Da un paio d’anni, i ricercatori della Brown University di Rhode Island si sono soffermati su questo particolare fenomeno per capirne le cause ed eventualmente i rimedi (per chi trascorre spesso la notte fuori per lavoro ad esempio).
Grazie ai risultati incrociati di magneto encefalogramma, risonanza magnetica e polisonnografia (la tecnica che misura il livello di ossigenazione sanguigna, il respiro, il battito cardiaco e i movimenti di gambe ed occhi) i ricercatori hanno riscontrato che durante la prima notte in un posto nuovo l’emisfero sinistro del cervello è significativamente più sveglio del destro.
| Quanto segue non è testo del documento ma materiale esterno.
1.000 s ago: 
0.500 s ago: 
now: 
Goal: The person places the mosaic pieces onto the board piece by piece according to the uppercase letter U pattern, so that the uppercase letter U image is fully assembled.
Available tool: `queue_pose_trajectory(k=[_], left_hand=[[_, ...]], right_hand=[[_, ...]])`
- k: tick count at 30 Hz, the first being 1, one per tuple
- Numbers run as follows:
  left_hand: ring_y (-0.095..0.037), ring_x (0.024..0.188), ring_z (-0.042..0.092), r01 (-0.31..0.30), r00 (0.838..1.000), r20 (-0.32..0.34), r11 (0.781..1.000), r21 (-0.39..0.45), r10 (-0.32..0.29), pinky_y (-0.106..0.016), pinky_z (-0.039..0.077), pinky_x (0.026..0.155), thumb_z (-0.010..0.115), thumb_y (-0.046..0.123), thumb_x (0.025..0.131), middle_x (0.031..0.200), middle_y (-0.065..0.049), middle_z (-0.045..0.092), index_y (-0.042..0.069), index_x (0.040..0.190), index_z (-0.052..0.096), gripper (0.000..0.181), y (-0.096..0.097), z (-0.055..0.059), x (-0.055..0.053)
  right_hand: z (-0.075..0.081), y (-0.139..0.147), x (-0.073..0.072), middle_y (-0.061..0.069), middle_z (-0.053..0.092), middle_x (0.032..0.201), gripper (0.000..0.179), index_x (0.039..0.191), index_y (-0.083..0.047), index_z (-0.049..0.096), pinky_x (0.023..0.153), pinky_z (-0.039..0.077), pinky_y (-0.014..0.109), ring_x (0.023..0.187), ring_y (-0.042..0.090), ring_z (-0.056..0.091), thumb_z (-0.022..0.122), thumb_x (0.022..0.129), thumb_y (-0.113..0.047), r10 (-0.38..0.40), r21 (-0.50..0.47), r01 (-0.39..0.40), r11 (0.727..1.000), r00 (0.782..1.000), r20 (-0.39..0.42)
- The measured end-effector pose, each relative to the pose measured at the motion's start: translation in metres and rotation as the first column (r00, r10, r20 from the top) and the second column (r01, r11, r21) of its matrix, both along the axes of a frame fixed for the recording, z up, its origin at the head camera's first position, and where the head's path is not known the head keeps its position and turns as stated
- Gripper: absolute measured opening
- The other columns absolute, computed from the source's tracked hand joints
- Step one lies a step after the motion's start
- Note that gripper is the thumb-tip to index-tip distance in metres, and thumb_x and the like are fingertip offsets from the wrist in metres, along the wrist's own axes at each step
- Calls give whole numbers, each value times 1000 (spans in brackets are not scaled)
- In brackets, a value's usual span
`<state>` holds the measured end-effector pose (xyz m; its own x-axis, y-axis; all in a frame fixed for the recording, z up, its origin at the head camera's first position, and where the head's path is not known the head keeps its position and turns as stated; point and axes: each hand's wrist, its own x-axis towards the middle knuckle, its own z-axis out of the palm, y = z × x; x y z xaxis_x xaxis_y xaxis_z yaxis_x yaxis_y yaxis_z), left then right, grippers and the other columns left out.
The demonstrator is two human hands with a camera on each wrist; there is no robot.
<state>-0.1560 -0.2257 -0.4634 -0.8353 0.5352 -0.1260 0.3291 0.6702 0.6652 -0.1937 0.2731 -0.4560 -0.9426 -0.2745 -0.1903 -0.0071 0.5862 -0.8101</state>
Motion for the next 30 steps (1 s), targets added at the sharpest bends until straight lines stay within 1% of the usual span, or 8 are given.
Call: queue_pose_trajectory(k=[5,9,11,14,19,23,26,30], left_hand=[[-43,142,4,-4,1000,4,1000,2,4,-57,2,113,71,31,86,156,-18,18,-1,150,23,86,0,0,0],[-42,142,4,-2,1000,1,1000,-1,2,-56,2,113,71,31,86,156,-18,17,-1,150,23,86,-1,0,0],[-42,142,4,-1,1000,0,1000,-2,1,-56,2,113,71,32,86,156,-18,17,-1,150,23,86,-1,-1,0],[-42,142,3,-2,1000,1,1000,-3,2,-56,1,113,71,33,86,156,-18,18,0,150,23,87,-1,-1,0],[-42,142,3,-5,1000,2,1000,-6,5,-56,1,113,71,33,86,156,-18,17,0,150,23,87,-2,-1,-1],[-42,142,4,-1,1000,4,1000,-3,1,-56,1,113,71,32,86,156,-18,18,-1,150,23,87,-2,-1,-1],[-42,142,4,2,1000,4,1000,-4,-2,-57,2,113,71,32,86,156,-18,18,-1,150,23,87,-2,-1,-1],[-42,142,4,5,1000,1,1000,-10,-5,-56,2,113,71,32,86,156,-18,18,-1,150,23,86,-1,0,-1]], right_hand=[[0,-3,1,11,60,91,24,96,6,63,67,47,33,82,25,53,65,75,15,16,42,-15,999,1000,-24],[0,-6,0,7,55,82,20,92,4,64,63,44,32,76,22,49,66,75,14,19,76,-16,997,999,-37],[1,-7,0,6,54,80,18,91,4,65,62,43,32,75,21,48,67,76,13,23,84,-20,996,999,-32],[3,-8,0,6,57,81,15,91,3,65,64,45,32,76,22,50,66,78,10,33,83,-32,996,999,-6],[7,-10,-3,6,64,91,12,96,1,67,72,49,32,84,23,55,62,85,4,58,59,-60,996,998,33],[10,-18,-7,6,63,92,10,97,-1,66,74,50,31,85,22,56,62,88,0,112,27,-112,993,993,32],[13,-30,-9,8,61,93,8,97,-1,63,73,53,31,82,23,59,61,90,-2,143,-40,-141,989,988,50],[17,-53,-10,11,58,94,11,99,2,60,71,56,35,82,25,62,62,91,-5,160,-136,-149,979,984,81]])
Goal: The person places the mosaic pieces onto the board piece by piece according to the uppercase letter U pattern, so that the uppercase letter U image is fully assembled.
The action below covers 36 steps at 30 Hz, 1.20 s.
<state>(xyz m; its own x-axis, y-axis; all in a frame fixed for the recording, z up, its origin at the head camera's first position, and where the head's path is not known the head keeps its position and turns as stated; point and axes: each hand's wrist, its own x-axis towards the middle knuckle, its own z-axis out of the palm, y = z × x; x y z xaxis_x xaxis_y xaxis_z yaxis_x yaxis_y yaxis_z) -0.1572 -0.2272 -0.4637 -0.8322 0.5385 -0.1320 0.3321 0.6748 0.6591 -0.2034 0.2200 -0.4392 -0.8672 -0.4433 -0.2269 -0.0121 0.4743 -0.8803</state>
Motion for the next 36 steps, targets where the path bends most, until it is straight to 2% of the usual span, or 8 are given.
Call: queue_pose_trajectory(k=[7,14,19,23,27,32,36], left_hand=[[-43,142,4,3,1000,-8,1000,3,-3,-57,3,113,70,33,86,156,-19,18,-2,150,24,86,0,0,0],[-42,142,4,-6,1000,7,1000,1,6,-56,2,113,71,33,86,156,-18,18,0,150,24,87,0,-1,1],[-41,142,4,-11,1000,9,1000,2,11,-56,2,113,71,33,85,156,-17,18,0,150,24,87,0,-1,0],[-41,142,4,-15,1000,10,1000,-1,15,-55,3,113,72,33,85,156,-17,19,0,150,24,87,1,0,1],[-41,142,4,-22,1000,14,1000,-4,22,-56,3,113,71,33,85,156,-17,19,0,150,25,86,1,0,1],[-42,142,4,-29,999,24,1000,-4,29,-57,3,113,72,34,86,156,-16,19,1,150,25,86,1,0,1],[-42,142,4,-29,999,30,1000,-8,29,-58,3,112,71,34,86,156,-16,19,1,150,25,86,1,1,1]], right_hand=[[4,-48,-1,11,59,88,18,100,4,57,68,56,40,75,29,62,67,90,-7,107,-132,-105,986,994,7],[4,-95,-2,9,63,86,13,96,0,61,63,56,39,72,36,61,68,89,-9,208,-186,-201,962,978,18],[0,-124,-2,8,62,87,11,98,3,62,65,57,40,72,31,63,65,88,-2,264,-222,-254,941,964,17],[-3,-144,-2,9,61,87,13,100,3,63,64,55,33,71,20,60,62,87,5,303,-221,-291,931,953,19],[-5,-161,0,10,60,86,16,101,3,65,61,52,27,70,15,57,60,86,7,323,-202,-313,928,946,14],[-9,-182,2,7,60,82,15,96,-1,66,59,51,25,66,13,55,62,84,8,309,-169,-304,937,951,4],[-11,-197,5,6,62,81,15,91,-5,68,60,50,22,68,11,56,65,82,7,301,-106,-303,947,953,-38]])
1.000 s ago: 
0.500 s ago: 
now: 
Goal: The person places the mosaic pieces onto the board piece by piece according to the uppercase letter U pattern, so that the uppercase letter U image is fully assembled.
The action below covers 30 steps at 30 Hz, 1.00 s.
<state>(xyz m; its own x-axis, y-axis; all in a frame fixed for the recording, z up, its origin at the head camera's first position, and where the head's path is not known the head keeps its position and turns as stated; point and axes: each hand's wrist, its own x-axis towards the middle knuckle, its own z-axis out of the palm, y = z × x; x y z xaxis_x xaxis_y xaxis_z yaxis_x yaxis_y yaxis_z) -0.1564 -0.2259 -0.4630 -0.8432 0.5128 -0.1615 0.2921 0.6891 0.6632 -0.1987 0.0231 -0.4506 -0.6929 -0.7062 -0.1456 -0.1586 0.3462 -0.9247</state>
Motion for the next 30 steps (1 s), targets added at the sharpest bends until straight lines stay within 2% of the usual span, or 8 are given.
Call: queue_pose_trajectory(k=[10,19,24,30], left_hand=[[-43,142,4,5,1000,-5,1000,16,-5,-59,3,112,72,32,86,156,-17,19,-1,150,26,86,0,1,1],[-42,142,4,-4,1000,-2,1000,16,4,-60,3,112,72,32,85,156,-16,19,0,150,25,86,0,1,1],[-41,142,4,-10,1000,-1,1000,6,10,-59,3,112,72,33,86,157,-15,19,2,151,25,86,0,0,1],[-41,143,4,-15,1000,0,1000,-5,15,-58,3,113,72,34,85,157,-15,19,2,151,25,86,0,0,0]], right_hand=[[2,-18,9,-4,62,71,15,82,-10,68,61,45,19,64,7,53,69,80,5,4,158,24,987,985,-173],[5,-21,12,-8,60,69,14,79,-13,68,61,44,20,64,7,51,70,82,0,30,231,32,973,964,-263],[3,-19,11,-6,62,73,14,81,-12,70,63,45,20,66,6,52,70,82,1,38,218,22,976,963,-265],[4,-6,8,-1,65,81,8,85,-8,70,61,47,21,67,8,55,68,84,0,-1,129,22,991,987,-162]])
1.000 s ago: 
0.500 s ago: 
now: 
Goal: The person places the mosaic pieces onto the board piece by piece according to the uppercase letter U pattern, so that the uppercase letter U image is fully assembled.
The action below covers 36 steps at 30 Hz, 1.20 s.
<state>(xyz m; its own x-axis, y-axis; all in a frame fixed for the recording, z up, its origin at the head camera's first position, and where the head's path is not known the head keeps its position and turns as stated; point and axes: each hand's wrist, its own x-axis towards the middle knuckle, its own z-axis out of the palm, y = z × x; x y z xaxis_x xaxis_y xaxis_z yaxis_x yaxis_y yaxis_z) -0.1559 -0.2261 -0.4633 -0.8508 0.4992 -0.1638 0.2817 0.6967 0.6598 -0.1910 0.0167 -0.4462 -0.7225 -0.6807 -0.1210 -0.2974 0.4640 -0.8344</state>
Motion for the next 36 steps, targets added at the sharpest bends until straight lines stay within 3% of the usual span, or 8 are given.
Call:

La disparità tra i due emisferi è la causa diretta della difficoltà ad addormentarsi.
Essendo più attivo del solito, l’emisfero sinistro è più sensibile agli stimoli sonori esterni durante la prima notte in un posto nuovo. Il cervello risponde più spesso e più prontamente ai rumori, causando un sonno più leggero e disturbato. Quando i ricercatori hanno misurato gli stessi individui per la seconda notte di fila, i livelli di veglia dell’emisfero sinistro erano tornati normali.
Una volta scoperte le cause fisiologiche di questo particolare tipo di insonnia temporanea, i ricercatori si sono chiesti quale fosse il motivo per cui il nostro cervello reagisce così al nuovo ambiente.
Il cervello umano non è il primo ad aver sviluppato un’abitudine del genere. È noto come altri animali dormano abitualmente con metà del cervello attiva, ad esempio i delfini e alcuni uccelli. Questo tipo di asimmetria emisferica causa un sonno leggero o “ad onde lente”, che consente a parte del cervello di rimanere sempre vigile: se c’è uno strano suono, l’animale è più propenso a svegliarsi per rispondere al pericolo.
Una condizione fisiologica teoricamente ottimale quando si dorme la prima notte in un posto nuovo. L’ambiente ci è sconosciuto, quindi il nostro cervello mette in moto un meccanismo di allerta innato, che ci permette di reagire più prontamente a un pericolo inaspettato del nuovo territorio.
Avere un certo grado di controllo su questo fenomeno è sicuramente utile alle persone che viaggiano spesso per lavoro. I ricercatori americani sostengono che il nostro cervello si adatta molto facilmente e che quindi non dovrebbe creare problemi quando il cambiamento di ambiente è frequente. Un suggerimento sempre valido (ma non sempre praticabile) è quello di portarsi il proprio cuscino.